Exercise details. Every line of the data below should be retyped exactly, with no images carried over.

(Records from a data source)

•••

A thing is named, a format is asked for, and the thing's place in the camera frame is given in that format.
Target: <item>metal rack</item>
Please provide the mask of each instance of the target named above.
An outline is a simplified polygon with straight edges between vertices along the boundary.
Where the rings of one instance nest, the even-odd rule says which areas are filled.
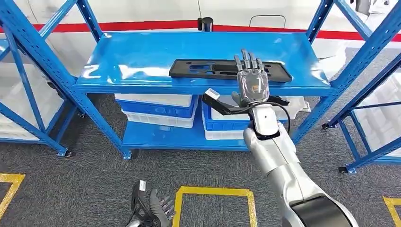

•••

Task result.
A thing is named, a format is asked for, and the thing's place in the camera frame is given in that format.
Target: <item>metal rack</item>
Please provide the mask of each instance of the target named above.
An outline is a simplified polygon with straight edges between vertices along the boundary.
Where the rings of one instance nest, the even-odd rule says which areas are filled.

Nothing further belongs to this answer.